§ What is being asked
Some entries follow. Reproduce exactly the lines starting at the one with "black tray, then" and stopping after the one with "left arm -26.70".

*** Opening of Source records ***

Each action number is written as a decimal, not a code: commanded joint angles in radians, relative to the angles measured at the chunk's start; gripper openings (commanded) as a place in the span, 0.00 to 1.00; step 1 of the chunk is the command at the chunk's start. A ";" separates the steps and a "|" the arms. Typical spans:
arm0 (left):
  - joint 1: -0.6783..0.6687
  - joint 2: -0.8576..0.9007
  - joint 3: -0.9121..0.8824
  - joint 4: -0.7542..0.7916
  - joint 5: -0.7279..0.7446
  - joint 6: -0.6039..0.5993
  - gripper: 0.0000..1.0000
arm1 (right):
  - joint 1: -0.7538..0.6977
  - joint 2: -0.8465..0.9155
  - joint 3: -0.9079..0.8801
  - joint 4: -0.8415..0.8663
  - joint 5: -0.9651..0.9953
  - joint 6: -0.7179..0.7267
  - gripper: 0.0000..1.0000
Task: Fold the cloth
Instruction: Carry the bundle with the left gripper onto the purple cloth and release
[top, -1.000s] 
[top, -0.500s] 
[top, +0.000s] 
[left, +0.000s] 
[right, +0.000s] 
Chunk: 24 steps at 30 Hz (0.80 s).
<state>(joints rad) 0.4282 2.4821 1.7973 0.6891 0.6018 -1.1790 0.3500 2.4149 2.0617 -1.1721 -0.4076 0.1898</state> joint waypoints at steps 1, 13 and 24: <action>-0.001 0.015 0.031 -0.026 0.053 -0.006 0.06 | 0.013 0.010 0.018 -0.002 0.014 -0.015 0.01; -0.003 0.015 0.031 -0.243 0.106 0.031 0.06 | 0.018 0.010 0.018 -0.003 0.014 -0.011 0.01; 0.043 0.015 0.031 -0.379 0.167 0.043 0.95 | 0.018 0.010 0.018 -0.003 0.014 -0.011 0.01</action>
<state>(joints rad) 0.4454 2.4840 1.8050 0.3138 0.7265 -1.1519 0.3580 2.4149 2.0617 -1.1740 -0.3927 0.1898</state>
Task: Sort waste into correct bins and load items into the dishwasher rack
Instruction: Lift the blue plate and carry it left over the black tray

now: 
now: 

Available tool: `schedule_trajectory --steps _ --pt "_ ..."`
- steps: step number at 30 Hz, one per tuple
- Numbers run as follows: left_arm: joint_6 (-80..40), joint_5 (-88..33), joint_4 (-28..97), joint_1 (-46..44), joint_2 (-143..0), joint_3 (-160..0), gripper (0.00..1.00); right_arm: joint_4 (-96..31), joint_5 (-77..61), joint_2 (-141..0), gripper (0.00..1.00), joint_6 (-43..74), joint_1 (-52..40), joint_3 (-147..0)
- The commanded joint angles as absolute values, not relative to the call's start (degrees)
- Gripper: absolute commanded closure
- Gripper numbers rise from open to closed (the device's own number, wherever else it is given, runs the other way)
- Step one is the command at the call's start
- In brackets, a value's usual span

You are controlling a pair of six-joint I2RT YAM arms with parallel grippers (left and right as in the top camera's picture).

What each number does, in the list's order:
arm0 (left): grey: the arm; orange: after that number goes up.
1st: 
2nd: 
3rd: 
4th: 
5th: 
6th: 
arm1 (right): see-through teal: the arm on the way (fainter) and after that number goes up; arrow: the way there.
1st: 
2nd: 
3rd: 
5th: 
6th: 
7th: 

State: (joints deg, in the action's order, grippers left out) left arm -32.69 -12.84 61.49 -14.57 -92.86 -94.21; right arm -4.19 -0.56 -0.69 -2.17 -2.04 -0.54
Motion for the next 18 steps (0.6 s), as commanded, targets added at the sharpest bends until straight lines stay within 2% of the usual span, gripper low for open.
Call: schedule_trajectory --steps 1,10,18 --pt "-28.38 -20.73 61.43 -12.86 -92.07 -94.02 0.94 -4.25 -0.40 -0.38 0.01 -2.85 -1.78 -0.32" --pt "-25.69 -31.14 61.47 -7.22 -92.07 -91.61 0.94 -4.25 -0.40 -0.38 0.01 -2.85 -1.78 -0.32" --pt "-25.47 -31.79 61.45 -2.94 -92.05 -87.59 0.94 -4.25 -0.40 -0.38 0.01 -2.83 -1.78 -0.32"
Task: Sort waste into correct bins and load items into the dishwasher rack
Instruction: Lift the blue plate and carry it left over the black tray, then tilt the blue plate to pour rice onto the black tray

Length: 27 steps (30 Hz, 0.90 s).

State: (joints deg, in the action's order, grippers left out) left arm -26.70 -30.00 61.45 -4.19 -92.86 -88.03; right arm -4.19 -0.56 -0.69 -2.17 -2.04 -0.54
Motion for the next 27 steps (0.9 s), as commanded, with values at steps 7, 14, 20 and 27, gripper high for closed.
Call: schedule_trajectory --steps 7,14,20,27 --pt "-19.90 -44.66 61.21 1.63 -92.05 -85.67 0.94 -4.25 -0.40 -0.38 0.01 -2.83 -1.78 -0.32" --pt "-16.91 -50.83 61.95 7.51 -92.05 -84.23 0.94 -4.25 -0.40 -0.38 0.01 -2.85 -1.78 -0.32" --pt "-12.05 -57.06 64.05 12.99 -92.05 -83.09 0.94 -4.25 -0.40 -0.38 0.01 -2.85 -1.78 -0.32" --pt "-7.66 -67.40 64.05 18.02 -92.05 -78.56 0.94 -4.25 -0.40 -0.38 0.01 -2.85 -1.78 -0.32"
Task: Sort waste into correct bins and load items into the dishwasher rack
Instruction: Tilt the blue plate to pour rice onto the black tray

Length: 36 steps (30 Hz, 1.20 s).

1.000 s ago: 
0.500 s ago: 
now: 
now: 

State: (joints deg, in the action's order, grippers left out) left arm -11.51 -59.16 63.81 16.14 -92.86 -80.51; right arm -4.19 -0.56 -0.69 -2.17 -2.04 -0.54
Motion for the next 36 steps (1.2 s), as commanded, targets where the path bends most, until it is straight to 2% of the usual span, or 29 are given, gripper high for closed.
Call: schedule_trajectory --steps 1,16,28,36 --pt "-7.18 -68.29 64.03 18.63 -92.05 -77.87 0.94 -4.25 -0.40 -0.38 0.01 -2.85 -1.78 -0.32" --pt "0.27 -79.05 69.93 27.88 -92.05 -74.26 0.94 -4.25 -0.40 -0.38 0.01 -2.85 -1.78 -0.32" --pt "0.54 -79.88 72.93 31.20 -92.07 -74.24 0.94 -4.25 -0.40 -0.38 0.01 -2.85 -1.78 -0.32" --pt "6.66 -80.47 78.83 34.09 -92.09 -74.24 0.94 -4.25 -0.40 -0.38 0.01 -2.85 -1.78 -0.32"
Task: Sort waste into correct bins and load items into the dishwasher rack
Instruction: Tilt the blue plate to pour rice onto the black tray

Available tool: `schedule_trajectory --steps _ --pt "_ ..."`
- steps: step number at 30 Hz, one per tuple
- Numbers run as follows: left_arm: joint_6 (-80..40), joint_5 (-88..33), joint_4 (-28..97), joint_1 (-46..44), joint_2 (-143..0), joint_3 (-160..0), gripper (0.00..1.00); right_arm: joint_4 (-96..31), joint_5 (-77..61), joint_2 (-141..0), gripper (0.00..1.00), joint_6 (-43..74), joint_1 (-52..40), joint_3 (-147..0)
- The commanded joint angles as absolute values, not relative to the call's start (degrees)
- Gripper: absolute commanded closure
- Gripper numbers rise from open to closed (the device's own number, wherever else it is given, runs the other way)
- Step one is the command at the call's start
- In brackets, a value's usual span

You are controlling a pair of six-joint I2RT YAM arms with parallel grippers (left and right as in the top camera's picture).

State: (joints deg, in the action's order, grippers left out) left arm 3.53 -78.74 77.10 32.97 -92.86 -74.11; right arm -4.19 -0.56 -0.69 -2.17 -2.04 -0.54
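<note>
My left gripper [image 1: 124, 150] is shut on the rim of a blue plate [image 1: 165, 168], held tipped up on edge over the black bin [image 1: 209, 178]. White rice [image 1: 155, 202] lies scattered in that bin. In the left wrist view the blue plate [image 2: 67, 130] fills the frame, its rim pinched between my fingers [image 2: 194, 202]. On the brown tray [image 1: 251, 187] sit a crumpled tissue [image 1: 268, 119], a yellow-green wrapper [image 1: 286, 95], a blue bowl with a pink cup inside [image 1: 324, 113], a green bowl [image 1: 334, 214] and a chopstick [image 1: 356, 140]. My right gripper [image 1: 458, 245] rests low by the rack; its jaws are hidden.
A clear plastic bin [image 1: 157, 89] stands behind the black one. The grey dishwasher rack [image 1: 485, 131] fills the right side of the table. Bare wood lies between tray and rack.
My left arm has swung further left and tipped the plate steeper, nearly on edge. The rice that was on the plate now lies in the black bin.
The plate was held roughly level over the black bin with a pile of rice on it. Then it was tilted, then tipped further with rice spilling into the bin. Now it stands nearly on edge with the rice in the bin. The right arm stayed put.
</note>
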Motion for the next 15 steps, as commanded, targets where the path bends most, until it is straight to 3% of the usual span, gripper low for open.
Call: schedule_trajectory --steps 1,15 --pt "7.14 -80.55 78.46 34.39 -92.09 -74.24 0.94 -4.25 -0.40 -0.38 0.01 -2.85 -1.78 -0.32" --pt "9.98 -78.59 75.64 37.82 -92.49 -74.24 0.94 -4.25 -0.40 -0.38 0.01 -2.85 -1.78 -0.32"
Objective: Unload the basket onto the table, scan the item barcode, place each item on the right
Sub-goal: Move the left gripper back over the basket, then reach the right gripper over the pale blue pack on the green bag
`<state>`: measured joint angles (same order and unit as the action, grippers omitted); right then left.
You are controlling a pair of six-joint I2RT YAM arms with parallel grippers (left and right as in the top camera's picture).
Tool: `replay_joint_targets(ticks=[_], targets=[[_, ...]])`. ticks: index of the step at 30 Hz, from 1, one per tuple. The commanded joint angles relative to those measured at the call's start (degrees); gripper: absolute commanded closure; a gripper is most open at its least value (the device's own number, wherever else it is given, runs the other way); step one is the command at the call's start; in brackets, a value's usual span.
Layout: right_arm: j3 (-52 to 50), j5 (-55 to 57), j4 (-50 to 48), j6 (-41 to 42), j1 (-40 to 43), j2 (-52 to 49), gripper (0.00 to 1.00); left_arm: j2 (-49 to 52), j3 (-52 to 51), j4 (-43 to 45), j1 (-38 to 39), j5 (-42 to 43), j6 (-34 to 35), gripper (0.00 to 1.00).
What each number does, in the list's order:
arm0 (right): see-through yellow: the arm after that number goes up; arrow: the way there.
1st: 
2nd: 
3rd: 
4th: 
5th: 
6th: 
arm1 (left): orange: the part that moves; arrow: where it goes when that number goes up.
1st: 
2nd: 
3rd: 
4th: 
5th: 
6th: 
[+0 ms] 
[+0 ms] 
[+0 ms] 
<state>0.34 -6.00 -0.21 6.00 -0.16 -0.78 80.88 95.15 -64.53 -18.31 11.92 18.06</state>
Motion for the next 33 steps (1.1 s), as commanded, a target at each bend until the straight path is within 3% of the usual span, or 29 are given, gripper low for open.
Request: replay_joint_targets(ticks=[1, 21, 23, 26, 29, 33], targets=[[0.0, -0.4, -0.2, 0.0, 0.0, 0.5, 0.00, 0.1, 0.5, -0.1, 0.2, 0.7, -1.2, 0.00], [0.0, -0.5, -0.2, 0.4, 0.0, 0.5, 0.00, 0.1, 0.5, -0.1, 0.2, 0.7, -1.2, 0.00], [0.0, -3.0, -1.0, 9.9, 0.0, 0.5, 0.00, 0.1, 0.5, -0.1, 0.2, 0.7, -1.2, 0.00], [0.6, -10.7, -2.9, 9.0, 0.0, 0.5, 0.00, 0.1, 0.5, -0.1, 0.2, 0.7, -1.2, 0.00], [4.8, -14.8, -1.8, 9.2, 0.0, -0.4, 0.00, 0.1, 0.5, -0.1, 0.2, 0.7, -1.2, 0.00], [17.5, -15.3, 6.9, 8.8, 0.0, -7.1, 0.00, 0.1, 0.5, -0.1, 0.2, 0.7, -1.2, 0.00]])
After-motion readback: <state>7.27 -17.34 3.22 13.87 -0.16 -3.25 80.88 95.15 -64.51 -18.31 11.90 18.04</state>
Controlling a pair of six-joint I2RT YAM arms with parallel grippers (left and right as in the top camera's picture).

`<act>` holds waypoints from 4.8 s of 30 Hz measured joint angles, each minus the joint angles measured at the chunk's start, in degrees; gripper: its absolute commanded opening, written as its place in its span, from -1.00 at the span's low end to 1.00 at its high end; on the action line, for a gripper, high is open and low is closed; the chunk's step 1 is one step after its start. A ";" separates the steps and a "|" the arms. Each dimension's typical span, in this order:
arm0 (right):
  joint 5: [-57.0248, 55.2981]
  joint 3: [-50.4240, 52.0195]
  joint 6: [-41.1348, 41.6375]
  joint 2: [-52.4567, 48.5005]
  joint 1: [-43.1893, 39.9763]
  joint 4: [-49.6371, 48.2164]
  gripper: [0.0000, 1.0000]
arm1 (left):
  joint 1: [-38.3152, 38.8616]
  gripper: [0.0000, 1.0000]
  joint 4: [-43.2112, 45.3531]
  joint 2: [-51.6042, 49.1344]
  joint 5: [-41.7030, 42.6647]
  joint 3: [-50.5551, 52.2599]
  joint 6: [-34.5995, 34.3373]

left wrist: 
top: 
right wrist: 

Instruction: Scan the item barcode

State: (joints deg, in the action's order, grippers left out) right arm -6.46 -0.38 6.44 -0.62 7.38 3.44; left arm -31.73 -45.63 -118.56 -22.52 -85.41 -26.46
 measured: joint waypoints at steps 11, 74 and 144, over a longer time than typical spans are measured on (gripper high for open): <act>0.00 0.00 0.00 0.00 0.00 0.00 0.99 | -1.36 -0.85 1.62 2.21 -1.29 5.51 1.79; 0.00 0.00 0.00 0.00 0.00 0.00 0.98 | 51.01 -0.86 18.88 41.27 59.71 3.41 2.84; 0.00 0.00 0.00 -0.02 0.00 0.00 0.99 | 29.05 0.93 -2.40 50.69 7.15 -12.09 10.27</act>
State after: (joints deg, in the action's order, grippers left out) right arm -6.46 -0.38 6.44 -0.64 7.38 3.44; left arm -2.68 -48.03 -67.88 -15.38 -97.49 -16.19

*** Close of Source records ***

§ Finished task
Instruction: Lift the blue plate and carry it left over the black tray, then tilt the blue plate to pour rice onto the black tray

Length: 27 steps (30 Hz, 0.90 s).

State: (joints deg, in the action's order, grippers left out) left arm -26.70 -30.00 61.45 -4.19 -92.86 -88.03; right arm -4.19 -0.56 -0.69 -2.17 -2.04 -0.54

The exercise calls for nothing more.